● TASK DESCRIPTION:
In the listing that follows, copy out each line that includes the word "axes".

● DATASET EXCERPT:
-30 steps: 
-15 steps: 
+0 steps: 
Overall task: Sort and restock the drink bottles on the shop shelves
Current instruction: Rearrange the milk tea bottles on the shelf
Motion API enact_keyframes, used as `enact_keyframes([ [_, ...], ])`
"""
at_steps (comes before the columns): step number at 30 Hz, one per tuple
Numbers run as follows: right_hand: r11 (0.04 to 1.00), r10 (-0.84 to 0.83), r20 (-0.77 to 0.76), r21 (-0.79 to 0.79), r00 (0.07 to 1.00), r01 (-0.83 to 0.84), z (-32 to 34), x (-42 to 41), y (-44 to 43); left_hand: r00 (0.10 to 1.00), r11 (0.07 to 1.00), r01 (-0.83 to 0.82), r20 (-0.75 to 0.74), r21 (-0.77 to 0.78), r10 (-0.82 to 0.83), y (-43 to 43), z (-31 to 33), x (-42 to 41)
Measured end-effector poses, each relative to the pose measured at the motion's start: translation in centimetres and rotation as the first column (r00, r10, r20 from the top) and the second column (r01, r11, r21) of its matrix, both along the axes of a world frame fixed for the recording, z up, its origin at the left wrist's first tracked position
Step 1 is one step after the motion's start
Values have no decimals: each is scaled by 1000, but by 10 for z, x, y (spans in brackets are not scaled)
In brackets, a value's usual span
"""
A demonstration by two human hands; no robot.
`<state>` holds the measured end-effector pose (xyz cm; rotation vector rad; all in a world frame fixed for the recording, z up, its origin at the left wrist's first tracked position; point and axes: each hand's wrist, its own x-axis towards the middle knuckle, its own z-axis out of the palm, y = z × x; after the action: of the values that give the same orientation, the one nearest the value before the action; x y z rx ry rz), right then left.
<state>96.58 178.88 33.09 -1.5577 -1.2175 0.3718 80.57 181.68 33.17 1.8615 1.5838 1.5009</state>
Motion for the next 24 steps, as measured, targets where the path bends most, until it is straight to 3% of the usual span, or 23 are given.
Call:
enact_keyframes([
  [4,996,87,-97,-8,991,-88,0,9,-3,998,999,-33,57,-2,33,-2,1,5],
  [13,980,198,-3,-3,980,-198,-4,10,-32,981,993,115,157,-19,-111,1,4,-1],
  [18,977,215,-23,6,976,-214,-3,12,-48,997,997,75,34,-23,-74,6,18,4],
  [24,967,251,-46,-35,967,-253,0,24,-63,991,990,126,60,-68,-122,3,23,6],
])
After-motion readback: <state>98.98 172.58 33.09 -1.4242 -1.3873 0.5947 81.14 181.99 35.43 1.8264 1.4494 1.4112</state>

● WRITTEN SOLUTION:
Measured end-effector poses, each relative to the pose measured at the motion's start: translation in centimetres and rotation as the first column (r00, r10, r20 from the top) and the second column (r01, r11, r21) of its matrix, both along the axes of a world frame fixed for the recording, z up, its origin at the left wrist's first tracked position
`<state>` holds the measured end-effector pose (xyz cm; rotation vector rad; all in a world frame fixed for the recording, z up, its origin at the left wrist's first tracked position; point and axes: each hand's wrist, its own x-axis towards the middle knuckle, its own z-axis out of the palm, y = z × x; after the action: of the values that give the same orientation, the one nearest the value before the action; x y z rx ry rz), right then left.

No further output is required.